The king told Time this week that he was ‘disappointed’ by the negative international reaction to the royal action, and well he might be. For the world community, including India, seems to recognise that political stability and peace cannot be achieved through a government chaired by the king. The Nepali people, having tasted freedom, are not about to accept the royal writ. They are bound to fight back, primarily through political parties, against a king who seems for the moment unbending but whose hold is precarious.

The response of the royal regime to worldwide disapproval has been to warn of a Maoist victory if support is not forthcoming. This attempt at blackmail, itself uncouth, betrays a lack of confidence in the Royal Nepali Army’s (RNA’s) ability to confront the Maoists. More importantly, the claim is incorrect. Knowledgeable analysts and army generals confirm the possibility of a rebel takeover is just not there.
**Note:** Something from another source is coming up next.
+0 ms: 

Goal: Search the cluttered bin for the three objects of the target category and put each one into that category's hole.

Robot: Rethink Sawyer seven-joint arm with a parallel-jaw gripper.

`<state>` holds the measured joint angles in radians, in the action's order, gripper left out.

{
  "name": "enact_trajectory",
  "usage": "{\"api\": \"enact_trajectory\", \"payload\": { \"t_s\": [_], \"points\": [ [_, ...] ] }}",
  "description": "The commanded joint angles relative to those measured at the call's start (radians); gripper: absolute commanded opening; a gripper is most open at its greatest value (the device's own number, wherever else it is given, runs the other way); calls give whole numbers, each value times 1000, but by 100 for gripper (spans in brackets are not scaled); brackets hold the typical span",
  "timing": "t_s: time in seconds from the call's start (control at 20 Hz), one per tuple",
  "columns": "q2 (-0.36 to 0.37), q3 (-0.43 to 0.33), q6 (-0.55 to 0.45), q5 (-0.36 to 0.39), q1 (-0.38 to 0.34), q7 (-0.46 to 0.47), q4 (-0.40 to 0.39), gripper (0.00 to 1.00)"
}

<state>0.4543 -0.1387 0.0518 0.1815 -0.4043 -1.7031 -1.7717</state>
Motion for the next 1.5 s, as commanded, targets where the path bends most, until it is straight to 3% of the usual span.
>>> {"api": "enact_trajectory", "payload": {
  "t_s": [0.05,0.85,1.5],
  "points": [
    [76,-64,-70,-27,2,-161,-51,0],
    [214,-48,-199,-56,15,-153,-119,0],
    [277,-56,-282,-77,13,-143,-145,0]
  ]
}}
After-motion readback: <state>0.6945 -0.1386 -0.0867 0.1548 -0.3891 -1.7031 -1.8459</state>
While it is true that Maoists have the run of the countryside because of mid-hill geography and their ability to instil fear among the peasantry, they do not control the landscape. They have not been able to develop so-called base areas, and not one of the 75 district headquarters of Nepal has fallen to them. An unprepared RNA, dragged out of the barracks on November ’02 to battle them, has been guilty of widespread abuses and of perpetuating collateral damage. But specialised training and infusion of American and Indian arms have improved its fighting ability, and the rebels’ spectacular attacks on army/police garrisons seem now to be a thing of the past. Their response has been a shift to highway ambushes, blockades, school closures and disruption of commercial/industrial activity.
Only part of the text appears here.